Increased systemic inflammation has been linked to certain stress-induced psychopathologic disorders, such as posttraumatic stress disorder. In a recent paper (Michopoulos, 2015), researchers found that increased CRP (C-reactive protein) levels were associated with fear-related psychopathology and PTSD in subjects recruited from an inner city public hospital (Grady Memorial Hospital, Atlanta, GA) that primarily served African Americans.

(In addition, CRP levels were found to differ depending upon CRP gene variants, single nucleotide polymorphisms (SNPs). One particular SNP, rs1130864, was found to be significantly associated with increased PTSD symptoms.)

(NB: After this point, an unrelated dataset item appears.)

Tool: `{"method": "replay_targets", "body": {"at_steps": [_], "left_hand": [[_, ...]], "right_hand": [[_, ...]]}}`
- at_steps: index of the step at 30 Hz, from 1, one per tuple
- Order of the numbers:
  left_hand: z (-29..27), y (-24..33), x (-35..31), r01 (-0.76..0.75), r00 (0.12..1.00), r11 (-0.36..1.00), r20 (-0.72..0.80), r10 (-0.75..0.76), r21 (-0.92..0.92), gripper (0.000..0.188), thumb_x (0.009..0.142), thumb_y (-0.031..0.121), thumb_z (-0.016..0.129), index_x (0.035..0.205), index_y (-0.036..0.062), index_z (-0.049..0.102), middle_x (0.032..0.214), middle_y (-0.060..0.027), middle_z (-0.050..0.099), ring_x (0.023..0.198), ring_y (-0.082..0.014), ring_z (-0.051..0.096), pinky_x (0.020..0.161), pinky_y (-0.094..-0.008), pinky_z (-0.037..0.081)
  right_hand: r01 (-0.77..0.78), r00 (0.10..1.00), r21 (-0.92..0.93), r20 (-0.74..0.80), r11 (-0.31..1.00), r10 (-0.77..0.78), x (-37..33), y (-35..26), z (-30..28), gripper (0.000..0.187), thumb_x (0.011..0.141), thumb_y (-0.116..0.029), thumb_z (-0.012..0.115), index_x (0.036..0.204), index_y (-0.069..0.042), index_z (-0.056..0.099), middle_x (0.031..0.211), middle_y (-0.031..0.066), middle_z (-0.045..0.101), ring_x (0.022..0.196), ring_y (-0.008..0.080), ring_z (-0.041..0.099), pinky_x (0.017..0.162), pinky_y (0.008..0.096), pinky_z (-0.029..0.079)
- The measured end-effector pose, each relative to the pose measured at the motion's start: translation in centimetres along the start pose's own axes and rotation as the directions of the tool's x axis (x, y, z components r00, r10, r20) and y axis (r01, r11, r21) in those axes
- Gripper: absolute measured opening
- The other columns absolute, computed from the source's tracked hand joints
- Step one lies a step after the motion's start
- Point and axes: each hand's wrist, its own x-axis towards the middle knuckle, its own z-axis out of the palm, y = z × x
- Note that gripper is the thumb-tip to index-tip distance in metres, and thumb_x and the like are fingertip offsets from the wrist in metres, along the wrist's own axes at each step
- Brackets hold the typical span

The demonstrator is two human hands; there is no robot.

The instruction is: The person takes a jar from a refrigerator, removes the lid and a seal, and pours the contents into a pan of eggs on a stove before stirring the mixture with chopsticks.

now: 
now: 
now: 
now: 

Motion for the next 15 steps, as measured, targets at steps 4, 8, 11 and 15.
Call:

Since C-reactive protein is increased under inflammatory conditions and is itself a promoter of inflammation, a substance that can reduce the levels of C-reactive protein could possibly be beneficial to those under extreme stress or who have a stress-related disorders such as PTSD.

Delayed inhibition of stress or its prolongation can increase susceptibility to many conditions, including cardiovascular disease, diabetes, allergy, immune system disorders, cancer, schizophrenia, Alzheimer’s disease, and depression (Wong, 2010). In fact, C-reactive protein is considered a marker for increased risk of cardiovascular disease and is included in most lab test panels to evaluate CVD risk.

As mentioned above, EGCG was shown to reduce C-reactive protein levels in old rats.


Michopoulos et al. CRP genetic variation and CRP levels are associated with increased PTSD symptoms and physiological responses in a highly traumatized civilian population. Am J Psychiatry. 172(4):353-62 (2015).

Wong et al. Stress and adrenergic function: HIF1alpha, a potential regulatory switch. Cell Mol Neurobiol. 30:1451-7 (2010).